Thermodynamic folding barriers from calorimetry

DSC (differential scanning calorimetry) is extremely sensitive to the conformational heterogeneity of protein folding reactions [148]. DSC can thus be employed to estimate the shape of the folding free energy surface. Such a method was originally developed to distinguish between all-or-none (two-state) and gradual (downhill) protein folding [149]. It was subsequently demonstrated that the DSC experiment has enough information to detect small deviations from two-state caused by minimal population (<1%) of the barrier top conformations, leading to the possibility of estimating folding free energy barriers from these thermodynamic experiments [150]. DSC has thus become a powerful tool for characterizing folding energy landscapes, especially for proteins that fold fast [123,132,151,152] or with limited co-operativity [153,154]. The method has solid theoretical grounds, but its practical implementation requires fitting the DSC data to a specific model that represents the folding free energy surface [148]. The results are somewhat dependent on how well the model can represent the underlying conformational ensemble. A recent workaround involves analysing the DSC data with various theoretical models that are then ranked with a Bayesian probabilistic approach to obtain model independent estimates of the folding barrier height [155].

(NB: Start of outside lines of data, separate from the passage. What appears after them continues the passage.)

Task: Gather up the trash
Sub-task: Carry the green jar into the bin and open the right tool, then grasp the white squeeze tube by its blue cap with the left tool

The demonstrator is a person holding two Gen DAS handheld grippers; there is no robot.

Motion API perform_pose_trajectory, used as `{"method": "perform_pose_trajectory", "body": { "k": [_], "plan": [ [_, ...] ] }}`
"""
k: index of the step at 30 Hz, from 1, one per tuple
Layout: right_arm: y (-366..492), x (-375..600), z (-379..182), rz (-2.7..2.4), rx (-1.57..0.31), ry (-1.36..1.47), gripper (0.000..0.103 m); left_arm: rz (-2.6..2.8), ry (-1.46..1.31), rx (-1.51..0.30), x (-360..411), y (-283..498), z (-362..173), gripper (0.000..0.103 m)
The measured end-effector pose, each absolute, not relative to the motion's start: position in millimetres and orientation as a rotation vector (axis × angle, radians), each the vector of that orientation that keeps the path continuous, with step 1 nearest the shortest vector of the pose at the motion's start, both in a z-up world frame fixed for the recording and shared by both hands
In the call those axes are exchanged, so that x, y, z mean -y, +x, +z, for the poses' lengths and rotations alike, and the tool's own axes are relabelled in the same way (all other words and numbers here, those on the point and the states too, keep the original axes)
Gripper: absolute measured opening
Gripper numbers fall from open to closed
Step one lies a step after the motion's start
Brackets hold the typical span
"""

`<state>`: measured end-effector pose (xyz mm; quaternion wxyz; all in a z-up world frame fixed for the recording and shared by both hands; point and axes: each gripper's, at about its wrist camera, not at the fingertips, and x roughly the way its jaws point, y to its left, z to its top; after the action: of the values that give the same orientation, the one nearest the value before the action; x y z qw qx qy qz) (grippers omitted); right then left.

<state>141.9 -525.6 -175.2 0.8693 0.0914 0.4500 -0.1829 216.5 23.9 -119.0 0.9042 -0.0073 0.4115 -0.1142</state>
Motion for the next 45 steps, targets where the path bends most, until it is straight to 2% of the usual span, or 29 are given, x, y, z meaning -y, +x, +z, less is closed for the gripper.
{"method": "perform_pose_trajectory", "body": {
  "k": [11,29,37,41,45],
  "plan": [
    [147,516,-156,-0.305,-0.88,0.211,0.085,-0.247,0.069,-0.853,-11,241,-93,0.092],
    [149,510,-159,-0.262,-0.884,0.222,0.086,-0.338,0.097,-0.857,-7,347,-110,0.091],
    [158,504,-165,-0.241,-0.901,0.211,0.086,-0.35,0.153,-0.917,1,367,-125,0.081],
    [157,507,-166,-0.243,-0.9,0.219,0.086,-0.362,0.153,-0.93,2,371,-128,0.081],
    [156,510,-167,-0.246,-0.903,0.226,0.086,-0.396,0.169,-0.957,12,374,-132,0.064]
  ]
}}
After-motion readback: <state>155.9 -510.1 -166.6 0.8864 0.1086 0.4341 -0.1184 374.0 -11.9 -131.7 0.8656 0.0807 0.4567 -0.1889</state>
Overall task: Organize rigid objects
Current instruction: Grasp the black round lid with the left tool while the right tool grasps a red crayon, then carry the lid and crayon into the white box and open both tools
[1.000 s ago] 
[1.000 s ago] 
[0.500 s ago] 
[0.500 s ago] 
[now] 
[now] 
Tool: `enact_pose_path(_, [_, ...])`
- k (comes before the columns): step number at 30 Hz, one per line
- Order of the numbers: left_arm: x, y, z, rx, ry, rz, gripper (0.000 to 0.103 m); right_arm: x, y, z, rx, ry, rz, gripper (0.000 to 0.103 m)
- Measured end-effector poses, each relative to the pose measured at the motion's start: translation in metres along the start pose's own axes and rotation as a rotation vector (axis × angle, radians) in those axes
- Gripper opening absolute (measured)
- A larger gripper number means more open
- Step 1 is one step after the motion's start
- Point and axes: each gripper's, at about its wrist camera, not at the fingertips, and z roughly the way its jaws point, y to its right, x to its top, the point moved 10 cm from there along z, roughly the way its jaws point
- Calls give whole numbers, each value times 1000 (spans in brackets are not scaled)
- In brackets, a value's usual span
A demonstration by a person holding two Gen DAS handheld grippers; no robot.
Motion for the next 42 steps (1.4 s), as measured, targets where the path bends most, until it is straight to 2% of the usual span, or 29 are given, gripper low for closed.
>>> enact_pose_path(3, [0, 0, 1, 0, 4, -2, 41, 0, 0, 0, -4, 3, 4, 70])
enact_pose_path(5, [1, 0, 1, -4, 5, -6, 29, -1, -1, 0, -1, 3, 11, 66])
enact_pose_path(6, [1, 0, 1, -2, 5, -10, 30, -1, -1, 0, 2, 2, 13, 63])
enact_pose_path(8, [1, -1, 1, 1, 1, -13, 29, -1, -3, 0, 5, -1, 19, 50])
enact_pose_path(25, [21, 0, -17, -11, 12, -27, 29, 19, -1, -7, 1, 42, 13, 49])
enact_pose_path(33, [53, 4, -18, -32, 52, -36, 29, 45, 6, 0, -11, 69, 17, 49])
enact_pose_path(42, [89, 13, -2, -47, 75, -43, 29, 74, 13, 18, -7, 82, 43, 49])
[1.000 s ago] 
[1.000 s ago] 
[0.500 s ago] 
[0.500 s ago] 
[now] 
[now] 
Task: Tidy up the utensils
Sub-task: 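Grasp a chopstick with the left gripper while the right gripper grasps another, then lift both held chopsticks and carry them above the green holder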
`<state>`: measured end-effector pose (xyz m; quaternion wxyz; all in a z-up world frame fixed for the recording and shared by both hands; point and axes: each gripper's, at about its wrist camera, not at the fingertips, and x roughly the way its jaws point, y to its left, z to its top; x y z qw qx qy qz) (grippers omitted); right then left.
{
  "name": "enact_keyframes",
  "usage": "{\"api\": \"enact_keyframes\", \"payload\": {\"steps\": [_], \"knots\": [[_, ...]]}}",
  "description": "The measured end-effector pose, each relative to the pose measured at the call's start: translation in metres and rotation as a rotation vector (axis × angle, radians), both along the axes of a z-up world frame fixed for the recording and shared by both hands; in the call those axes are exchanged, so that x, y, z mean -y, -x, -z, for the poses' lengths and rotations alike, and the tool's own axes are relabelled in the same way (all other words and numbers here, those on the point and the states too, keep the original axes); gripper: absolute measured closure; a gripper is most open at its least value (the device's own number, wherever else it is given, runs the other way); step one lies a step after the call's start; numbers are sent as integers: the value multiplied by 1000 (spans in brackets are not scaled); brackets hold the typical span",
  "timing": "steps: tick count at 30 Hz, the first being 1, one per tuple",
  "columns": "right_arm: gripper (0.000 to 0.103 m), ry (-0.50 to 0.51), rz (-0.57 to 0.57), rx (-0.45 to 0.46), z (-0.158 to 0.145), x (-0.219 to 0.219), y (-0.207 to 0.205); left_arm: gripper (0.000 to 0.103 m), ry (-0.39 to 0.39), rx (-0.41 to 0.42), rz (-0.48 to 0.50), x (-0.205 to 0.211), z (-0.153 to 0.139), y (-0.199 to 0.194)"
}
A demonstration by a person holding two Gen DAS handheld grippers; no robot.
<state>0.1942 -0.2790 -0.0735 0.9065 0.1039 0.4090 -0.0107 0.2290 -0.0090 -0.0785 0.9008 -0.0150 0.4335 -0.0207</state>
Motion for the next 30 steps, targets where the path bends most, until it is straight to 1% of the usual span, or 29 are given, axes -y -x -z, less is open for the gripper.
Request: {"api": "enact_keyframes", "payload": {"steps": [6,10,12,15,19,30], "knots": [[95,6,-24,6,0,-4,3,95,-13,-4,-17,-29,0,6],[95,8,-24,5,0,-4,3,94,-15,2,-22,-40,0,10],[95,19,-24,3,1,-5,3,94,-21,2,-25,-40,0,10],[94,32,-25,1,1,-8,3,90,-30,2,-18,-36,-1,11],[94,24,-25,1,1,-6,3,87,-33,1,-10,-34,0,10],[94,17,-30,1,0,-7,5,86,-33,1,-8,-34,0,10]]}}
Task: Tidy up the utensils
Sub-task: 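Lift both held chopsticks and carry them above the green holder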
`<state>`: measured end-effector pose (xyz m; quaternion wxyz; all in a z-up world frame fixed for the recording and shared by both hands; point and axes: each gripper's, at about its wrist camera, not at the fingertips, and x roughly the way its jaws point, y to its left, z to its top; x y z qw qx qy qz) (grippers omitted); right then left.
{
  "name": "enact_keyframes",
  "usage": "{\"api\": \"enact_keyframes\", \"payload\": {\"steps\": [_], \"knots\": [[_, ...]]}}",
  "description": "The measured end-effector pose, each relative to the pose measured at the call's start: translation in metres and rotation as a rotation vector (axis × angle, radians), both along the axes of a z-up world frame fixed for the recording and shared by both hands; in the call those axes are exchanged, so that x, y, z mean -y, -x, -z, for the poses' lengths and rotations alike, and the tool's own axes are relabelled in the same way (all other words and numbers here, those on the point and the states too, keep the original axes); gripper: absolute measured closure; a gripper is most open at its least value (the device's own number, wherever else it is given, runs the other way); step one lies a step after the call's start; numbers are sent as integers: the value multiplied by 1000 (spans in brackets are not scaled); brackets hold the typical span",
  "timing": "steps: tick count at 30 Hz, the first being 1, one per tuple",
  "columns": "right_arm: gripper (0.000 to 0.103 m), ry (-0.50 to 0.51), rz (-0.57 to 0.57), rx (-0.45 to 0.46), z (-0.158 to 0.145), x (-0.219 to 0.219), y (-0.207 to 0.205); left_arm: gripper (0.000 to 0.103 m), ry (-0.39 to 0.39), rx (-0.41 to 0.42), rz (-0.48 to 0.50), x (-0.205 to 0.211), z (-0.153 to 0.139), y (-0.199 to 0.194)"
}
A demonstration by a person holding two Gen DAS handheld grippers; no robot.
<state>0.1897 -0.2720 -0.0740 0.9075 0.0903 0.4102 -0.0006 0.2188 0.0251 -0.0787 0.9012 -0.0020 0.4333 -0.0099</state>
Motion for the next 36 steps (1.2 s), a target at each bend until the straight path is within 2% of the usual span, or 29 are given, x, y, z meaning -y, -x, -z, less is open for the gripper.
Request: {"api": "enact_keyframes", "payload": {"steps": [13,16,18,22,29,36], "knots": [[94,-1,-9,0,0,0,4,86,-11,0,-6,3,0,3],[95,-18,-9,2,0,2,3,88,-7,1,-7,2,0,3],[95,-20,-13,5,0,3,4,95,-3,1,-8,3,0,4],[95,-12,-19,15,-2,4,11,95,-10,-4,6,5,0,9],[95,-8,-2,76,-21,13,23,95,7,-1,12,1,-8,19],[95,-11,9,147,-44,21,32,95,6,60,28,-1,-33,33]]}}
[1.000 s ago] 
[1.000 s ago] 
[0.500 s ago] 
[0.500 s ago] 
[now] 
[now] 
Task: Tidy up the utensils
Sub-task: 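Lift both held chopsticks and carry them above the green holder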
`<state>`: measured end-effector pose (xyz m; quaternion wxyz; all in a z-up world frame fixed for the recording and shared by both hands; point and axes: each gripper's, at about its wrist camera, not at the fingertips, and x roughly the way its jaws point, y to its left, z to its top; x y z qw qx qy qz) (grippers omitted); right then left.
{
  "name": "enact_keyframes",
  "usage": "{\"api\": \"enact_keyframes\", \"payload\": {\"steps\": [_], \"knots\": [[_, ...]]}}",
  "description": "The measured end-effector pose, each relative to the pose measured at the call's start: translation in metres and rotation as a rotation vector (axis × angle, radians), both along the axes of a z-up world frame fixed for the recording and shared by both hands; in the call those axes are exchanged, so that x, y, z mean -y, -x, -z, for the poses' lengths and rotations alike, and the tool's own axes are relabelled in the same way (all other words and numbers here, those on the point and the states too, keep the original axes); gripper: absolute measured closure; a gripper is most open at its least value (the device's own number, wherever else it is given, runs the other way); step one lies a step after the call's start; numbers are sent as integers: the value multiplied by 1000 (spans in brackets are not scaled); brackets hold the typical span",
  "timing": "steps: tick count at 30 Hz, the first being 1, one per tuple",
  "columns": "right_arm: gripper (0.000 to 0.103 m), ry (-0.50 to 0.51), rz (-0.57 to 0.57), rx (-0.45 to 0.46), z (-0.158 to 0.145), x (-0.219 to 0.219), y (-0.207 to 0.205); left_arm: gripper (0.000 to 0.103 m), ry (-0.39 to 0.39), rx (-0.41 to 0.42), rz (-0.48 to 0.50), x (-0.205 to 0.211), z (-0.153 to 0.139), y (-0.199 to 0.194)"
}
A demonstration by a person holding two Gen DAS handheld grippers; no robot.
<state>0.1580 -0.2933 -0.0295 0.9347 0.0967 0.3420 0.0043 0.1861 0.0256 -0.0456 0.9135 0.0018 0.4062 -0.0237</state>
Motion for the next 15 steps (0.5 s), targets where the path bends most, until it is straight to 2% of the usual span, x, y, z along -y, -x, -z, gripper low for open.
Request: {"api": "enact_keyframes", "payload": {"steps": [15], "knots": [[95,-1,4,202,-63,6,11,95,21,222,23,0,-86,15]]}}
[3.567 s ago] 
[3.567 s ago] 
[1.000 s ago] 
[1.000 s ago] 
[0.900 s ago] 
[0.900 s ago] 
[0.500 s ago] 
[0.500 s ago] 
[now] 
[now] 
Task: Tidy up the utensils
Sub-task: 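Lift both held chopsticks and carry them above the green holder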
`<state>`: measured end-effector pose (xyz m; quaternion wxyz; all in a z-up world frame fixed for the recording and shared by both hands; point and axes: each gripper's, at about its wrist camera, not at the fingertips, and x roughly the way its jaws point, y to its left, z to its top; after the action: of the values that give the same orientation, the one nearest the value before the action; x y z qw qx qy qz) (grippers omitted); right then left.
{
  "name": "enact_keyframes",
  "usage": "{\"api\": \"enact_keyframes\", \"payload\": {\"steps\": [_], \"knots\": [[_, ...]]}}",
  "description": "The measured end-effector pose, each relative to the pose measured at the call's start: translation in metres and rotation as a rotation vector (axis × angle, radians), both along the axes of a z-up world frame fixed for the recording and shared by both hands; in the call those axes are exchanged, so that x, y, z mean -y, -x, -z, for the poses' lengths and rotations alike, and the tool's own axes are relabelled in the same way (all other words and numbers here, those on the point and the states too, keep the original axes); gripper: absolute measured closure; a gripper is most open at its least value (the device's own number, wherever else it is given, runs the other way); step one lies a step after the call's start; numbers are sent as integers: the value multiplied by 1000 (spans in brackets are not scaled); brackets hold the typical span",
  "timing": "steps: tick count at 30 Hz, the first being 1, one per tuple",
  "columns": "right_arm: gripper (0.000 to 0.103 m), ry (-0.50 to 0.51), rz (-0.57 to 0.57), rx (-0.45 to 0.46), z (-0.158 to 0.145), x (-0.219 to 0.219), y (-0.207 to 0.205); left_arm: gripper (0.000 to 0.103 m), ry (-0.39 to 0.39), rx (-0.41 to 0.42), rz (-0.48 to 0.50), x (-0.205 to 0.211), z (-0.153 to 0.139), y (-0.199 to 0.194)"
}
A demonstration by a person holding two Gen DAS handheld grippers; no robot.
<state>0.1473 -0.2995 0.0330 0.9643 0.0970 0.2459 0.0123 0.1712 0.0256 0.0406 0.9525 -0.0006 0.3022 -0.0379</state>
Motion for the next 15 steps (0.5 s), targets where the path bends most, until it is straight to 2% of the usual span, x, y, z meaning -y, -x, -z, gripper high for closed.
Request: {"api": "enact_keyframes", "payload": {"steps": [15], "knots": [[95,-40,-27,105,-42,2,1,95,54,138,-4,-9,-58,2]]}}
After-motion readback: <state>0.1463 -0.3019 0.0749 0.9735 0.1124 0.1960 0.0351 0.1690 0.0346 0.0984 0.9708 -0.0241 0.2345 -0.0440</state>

Reconstructing folding landscapes from multi-probe unfolding experiments

Fast folding proteins exhibit marginal unfolding co-operativity that results in non-concerted structural disassembly [156]. The decoupling between structural elements can be resolved using multiple spectroscopic probes [129]. The folding landscape is then reconstructed interpreting all the spectroscopic data with statistical mechanical models that include the most relevant partially folded conformations. This approach, which was originally developed to identify one-state downhill folding [129,130], is, in principle, extensible to any fast-folding protein. Such extensibility has been demonstrated by various groups that applied it to reconstruct the folding landscape of villin headpiece subdomain [157], PDD [158], the de novo designed αtα [159], and the P22 subdomain [160]. In recent applications, the multi-probe data is combined with kinetic information [157] or enhanced by incorporating residue-specific infrared probes [159,160]. All of these studies have rendered free energy landscapes that are broad and with shallow barriers, but have also revealed differences that highlight distinctive mechanistic features. For example, comparative analysis between structural homologues (BBL compared with PDD [158] and αtα compared with P22 [160]) showed biases in the relative stability of different structural elements on proteins that share the overall fold.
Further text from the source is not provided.